Indigenous groups including ATSIC and the Central and Northern Land Councils lobbied non-Government Senators against passing the Bill, or negotiating secretly with the Government over possible amendments to the Bill. On 22 June 1999, however, the Democrats announced that they had reached an agreement with the Government on amendments to be moved in the Senate. Both the Minister and the Democrats had expressed repeatedly in recent times a wish to pass the Bill by 30 June 1999, although no good reasons were advanced. By contrast, Labor and the Greens were prepared to voice and act on most concerns raised by indigenous groups.

The most immediately objectionable aspect of the agreement is that the Democrats agreed to support a Government 'guillotine' motion on the Senate debate. The result is that debate on the 528 clauses of the Bill, the 511 Government amendments, and about 300 non-Government amendments, was limited to five and-a-half hours.

It is true that the Bill as amended in the Senate is better for indigenous people than the Minister’s original draft. For example, the Bill now provides for indigenous representation on the statutory Scientific and Biodiversity Committees, as well as establishing a statutory Indigenous Environment Advisory Committee. The objects clause of the Bill has been amended to include indigenous interests.

However, the amended Bill is defective in a number of significant respects. For example, it gives only lip service to the obligations of clause 8(j) of the Convention on Biological Diversity, which requires recognition of indigenous traditional knowledge. Similarly, one of the more well-known shortcomings of the original Bill — Senator Hill’s proposal that a Northern Territory Government representative sit on the Boards of the jointly managed parks, Uluru/Kata Tjuta and Kakadu regardless of traditional owners’ interests — has not been remedied. Instead, the consent of traditional owners will ostensibly be required, but if it is 'unreasonably withheld', the Minister will have the power to call on the Commonwealth Ombudsman to arbitrate the issue.

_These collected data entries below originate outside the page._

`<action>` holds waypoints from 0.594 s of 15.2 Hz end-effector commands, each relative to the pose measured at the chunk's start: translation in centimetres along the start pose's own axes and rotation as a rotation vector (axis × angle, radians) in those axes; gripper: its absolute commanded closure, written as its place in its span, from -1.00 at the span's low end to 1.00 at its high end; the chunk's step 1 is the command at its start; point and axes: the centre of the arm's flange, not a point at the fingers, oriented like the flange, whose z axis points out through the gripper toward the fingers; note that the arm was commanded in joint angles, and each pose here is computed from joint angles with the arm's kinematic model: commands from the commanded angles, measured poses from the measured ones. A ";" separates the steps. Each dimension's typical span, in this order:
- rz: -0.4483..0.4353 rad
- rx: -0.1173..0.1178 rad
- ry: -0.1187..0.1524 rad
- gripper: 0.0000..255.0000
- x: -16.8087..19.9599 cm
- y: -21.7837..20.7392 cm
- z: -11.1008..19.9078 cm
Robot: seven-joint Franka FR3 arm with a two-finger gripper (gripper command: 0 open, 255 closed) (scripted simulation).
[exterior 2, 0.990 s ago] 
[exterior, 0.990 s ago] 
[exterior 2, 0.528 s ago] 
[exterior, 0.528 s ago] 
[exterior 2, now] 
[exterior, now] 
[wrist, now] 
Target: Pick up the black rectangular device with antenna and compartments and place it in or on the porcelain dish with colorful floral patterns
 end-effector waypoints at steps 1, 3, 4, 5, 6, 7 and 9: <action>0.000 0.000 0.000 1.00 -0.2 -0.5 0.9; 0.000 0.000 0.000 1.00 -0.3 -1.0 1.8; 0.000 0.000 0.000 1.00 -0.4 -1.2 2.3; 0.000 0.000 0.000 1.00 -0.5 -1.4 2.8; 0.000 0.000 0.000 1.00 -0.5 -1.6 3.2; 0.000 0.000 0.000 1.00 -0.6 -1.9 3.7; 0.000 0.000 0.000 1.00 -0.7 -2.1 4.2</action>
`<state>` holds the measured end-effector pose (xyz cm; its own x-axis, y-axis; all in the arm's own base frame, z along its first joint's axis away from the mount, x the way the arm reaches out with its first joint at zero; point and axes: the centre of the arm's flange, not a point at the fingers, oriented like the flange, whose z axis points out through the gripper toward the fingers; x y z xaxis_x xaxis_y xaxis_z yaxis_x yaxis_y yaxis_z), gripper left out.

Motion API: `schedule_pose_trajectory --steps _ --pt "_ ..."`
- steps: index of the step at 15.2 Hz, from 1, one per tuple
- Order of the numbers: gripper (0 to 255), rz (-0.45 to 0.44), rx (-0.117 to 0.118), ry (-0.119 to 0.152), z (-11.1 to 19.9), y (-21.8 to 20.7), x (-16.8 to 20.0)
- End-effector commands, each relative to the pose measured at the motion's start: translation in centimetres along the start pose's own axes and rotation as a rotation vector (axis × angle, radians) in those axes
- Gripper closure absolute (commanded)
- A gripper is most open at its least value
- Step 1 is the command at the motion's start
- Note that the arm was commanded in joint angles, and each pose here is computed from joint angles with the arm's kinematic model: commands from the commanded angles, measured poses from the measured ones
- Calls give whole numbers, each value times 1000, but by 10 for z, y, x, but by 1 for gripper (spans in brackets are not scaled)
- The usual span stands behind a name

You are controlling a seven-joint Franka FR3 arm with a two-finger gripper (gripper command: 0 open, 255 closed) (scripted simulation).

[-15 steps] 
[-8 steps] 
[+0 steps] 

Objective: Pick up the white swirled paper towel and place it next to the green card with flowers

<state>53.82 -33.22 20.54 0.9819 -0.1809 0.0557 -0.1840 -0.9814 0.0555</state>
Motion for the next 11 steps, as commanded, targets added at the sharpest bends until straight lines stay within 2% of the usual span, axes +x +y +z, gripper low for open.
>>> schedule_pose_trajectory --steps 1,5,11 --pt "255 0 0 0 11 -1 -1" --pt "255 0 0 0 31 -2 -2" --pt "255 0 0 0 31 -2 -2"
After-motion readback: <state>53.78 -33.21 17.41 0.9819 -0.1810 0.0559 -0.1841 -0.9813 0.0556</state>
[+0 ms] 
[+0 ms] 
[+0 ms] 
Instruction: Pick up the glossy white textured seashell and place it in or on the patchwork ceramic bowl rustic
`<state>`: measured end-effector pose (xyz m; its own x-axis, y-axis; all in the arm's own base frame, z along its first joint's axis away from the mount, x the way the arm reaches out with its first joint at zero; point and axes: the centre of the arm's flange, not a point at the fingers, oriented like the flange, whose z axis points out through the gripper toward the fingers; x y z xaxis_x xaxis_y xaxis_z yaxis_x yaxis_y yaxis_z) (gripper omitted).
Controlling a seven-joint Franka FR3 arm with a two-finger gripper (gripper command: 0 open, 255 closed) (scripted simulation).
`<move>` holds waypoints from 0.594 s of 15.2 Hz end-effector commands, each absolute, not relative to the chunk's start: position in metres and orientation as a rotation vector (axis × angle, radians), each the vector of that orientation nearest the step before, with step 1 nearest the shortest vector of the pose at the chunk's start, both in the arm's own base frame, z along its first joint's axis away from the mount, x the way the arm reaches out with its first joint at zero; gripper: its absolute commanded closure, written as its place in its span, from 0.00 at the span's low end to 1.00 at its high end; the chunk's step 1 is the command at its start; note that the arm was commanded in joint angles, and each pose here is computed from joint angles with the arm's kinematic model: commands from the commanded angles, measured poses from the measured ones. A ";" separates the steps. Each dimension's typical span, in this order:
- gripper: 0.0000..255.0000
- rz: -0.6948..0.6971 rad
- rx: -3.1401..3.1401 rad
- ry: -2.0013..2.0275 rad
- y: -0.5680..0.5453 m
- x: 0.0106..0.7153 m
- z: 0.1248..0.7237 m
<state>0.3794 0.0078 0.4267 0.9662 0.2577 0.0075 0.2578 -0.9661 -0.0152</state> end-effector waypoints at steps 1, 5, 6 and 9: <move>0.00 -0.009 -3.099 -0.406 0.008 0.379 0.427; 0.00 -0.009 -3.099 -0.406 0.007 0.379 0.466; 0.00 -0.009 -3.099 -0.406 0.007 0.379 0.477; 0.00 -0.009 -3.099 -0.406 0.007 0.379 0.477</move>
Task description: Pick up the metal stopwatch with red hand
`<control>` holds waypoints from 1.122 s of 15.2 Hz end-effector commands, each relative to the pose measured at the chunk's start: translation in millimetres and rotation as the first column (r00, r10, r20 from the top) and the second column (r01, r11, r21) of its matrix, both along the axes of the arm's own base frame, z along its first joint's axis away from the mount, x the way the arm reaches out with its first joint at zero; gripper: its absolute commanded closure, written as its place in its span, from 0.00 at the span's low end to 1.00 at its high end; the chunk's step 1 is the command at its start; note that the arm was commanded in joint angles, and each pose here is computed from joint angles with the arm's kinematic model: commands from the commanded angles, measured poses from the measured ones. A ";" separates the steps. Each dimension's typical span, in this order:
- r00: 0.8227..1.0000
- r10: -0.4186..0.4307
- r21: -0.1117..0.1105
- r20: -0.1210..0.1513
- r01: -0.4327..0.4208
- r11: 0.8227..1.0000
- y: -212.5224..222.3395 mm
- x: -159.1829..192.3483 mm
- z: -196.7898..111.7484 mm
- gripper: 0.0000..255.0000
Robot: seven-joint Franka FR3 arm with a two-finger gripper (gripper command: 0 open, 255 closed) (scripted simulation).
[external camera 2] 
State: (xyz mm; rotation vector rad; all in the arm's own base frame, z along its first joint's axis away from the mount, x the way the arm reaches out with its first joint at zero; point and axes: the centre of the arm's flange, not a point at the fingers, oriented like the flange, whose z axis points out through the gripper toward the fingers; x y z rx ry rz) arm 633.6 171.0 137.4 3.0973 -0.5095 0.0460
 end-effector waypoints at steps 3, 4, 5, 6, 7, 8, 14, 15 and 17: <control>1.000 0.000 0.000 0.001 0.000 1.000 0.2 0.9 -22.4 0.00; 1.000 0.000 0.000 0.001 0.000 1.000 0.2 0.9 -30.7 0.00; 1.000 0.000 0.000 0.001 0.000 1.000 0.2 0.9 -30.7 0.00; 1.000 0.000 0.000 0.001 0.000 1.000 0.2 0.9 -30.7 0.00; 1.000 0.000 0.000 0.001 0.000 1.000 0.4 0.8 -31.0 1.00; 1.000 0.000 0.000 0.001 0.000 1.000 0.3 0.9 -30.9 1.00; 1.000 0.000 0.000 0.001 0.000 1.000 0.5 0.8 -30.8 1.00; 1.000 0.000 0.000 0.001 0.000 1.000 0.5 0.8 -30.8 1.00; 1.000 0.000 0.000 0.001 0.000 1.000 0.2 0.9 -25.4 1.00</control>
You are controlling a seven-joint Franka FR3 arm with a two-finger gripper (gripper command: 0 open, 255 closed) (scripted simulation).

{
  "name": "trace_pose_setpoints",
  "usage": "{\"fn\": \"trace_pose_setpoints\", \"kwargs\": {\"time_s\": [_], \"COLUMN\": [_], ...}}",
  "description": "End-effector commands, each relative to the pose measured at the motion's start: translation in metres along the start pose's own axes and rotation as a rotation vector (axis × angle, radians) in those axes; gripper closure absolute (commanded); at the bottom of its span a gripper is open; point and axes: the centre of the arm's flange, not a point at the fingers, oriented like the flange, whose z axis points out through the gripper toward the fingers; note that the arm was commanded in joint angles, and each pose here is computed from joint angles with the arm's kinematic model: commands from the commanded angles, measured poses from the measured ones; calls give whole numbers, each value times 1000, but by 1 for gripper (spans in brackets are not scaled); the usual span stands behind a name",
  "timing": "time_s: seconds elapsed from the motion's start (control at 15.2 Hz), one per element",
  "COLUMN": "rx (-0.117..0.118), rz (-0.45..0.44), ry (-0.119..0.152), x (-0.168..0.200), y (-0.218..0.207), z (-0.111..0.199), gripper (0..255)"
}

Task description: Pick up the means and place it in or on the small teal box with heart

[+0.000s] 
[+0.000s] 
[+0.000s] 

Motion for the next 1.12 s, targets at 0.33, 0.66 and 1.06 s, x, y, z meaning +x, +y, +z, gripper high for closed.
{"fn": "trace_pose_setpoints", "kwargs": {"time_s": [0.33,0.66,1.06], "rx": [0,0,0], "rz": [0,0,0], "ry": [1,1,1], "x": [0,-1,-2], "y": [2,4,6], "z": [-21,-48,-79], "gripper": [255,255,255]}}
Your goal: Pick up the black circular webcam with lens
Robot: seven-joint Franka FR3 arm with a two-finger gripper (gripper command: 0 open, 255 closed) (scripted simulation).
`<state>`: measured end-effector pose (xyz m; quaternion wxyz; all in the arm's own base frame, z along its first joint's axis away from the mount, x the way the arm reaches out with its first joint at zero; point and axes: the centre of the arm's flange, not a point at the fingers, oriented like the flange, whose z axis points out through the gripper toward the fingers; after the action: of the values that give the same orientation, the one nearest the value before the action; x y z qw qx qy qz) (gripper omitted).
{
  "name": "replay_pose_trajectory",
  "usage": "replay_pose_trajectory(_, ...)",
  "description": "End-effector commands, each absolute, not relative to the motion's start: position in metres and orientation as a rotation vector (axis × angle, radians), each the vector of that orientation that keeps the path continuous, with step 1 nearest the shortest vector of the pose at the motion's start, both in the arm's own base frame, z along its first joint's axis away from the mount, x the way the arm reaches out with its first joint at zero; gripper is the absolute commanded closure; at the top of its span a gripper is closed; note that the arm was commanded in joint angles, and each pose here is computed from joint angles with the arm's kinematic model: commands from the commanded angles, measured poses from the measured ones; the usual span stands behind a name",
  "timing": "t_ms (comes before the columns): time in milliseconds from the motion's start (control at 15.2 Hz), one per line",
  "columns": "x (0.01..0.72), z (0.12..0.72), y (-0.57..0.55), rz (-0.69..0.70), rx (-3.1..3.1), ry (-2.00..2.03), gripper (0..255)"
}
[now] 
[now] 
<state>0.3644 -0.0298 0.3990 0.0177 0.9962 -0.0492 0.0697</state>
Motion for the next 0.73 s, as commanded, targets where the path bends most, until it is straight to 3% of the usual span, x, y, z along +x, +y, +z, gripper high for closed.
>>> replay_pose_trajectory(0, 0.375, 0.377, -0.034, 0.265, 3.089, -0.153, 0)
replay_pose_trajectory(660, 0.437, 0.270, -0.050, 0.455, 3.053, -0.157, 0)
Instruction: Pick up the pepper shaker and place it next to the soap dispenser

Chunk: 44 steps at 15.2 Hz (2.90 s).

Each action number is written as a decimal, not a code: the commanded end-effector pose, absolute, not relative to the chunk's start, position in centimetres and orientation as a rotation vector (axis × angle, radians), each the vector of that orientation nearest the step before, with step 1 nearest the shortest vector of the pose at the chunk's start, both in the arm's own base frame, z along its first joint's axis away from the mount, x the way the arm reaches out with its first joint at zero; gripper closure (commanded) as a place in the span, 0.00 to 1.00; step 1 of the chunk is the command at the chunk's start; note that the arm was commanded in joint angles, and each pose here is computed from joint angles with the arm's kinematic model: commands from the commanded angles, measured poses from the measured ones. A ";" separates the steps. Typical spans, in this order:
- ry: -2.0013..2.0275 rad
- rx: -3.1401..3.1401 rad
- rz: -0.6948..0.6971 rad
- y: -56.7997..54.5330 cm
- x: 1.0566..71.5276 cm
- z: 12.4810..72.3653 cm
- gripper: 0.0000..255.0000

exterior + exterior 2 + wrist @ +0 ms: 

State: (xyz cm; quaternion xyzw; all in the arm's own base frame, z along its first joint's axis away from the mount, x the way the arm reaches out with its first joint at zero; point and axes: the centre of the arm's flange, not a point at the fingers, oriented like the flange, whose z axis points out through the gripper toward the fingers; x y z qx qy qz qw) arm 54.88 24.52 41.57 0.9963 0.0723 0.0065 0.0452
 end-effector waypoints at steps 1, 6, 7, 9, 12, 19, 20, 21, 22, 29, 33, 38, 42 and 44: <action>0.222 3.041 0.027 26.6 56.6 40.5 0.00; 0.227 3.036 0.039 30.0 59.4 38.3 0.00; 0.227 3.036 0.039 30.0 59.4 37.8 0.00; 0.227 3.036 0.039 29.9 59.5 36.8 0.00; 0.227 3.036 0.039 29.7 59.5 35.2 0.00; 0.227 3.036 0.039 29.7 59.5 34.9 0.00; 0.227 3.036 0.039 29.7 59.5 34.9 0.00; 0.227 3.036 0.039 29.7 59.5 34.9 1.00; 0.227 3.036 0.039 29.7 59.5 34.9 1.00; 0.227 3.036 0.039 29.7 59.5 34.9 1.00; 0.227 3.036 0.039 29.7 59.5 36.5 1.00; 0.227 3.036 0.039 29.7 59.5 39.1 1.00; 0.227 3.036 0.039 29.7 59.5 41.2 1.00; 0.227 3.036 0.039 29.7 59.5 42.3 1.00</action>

Further, the operation of the Bill in practice will depend to a large extent on the form of regulations and other statutory instruments to be made under the new legislation, and in particular on the ways in which the many Ministerial discretions in the Bill will be exercised.

Again, (as with the Wik Ten point Plan) indigenous issues have been decided by non-indigenous politicians in Canberra, based on their own suppositions about indigenous wishes, rather than through a proper consultation process. The result will be imperfect legislation and a failure yet again to recognise indigenous rights to self-determination and intellectual property. The best that can be hoped is that lobbying and activism through the proposed advisory committee may retrieve some of the damage.

Tony Keyes is a lawyer at the Central Land Council. During the passage of the bill, he was seconded as an adviser to the Office of the Shadow Minister for the Environment Nick Bolkus. He has been covering the Environmental Protection and Biodiversity Conservation Bill for CLC since its introduction over twelve months ago representing the views of the traditional owners of Uluru/Kata Tjuta National Park on this issue.